Thinking Beyond the PC

Not just was Xerox's Palo Alto group ahead of the curve with personal computers, but it envisioned an era beyond the traditional PC most xxx years ago. PARC coined the term "ubiquitous computing" in 1988 to outline a hereafter where technology would recede into the groundwork of our lives and people would apply mobile devices to seamlessly access resources and control environments. Sound familiar at all? PARC developed some of the earliest functional examples of the "pads" and "tabs" that overflowing today's computing scene.

The PARCTab image was built in 1991 and measured 9x11x1 inches, weighed v pounds, had a Motorola processor, 4MB of RAM, a pen interface, a keyboard and an integrated mic. Information technology also had near-field communication tech a.thou.a NFC which is widely used today. A like device, called the PARCTab, was a palm-sized computer that allowed researchers to admission the Internet, read their email, bank check the weather condition and many other bones handset functions. Further back, PARC's Alan Kay described the "Dynabook" in 1972.

Other Advancements

With so many brilliant minds exploring seemingly every facet of calculating, there's no way we tin can list all their achievements. Along with everything higher up, the group also created or greatly contributed to:

  • Amorphous silicon (used beyond various technologies, including LCD backplanes).
  • Loftier-power laser tech that is the backbone of our telecommunications network.
  • The calculator worm (created while experimenting with distributed computations).
  • Non-erasable, magneto-optical storage technologies (commercialized via Optimem).
  • A 16-bit coding organisation that lead to the ISO/IEC 10646 and the Unicode standard.
  • LambdaMOO, one of the oldest standing existent-time multi-user Web environments.
  • The IPv6 and HTTP-NG protocols that govern and define how the Internet works.

Xerox PARC Today

Although PARC may never go a household name, there'south no denying that information technology'due south been a driving strength in the computing manufacture for decades. When it was originally established, the research torso was tasked with designing an "office of the future." By all accounts, it accomplished that mission and more.
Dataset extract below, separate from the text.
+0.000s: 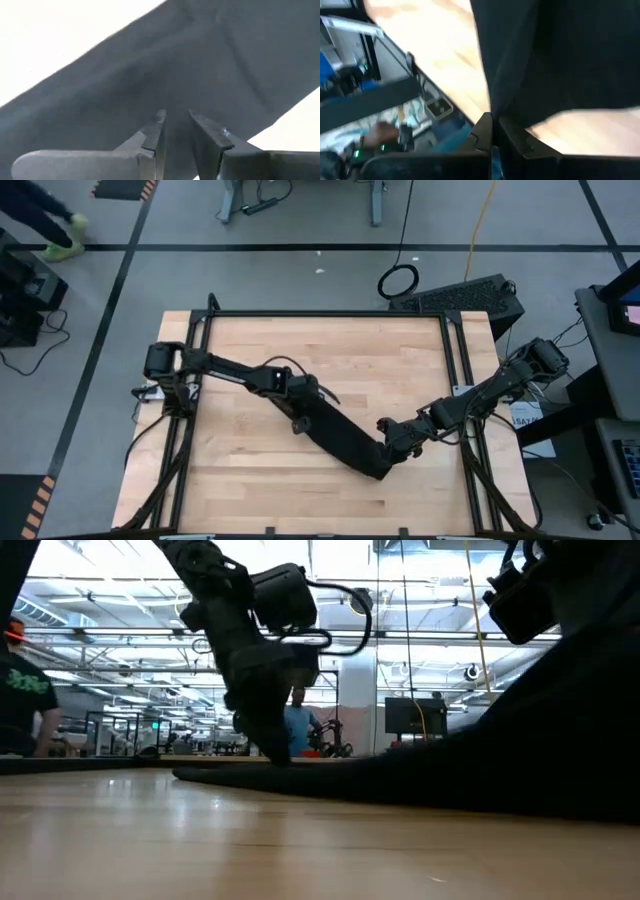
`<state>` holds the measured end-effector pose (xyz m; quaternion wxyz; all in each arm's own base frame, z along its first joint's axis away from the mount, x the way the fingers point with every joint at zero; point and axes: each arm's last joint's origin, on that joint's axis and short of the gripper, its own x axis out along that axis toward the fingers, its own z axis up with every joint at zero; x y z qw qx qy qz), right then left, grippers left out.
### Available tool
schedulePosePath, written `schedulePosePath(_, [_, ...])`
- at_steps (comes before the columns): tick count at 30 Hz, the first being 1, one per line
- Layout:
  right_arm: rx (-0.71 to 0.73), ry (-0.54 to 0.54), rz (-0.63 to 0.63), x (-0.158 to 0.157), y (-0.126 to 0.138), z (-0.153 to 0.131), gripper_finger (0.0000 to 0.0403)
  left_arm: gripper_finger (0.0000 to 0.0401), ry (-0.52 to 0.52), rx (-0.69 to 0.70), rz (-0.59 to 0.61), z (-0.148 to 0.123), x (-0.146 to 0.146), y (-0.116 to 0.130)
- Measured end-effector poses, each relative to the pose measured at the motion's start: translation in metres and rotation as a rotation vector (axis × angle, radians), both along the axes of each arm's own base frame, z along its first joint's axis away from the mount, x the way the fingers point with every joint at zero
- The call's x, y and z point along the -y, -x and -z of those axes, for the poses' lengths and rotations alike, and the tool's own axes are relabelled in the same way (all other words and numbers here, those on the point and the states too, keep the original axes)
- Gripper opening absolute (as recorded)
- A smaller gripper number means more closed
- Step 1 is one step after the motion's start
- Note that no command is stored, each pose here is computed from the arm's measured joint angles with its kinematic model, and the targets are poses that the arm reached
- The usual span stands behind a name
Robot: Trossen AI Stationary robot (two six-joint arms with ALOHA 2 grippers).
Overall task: Roll napkin
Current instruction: Fold the black napkin
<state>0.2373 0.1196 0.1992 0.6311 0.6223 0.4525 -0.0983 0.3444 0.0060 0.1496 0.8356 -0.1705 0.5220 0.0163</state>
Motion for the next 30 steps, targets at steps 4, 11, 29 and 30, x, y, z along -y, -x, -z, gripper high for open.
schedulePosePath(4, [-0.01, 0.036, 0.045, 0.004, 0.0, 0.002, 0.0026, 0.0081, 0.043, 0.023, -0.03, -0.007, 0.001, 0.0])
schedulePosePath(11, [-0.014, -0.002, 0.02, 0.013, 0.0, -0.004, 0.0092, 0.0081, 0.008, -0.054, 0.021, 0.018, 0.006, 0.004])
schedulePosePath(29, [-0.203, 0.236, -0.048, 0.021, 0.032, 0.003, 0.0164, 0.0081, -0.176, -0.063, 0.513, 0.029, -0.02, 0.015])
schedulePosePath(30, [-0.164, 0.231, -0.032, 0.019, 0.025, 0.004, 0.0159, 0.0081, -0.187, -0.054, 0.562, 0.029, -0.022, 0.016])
The sectionalization was spun off in 2002 but remains an independent subsidiary of Xerox. Many one-time PARC employees have formed their own companies, including Adobe, 3Com (bought by HP in 2022), and Spectra Diode. Also three of its eminent researchers are Turing Award winners, the "Nobel Prize of computing."

PARC continues to tinker with bleeding edge technology, from artificial intelligence (AI) and human-motorcar collaboration, to Cyberspace of Things, digital manufacturing and the digital workplace.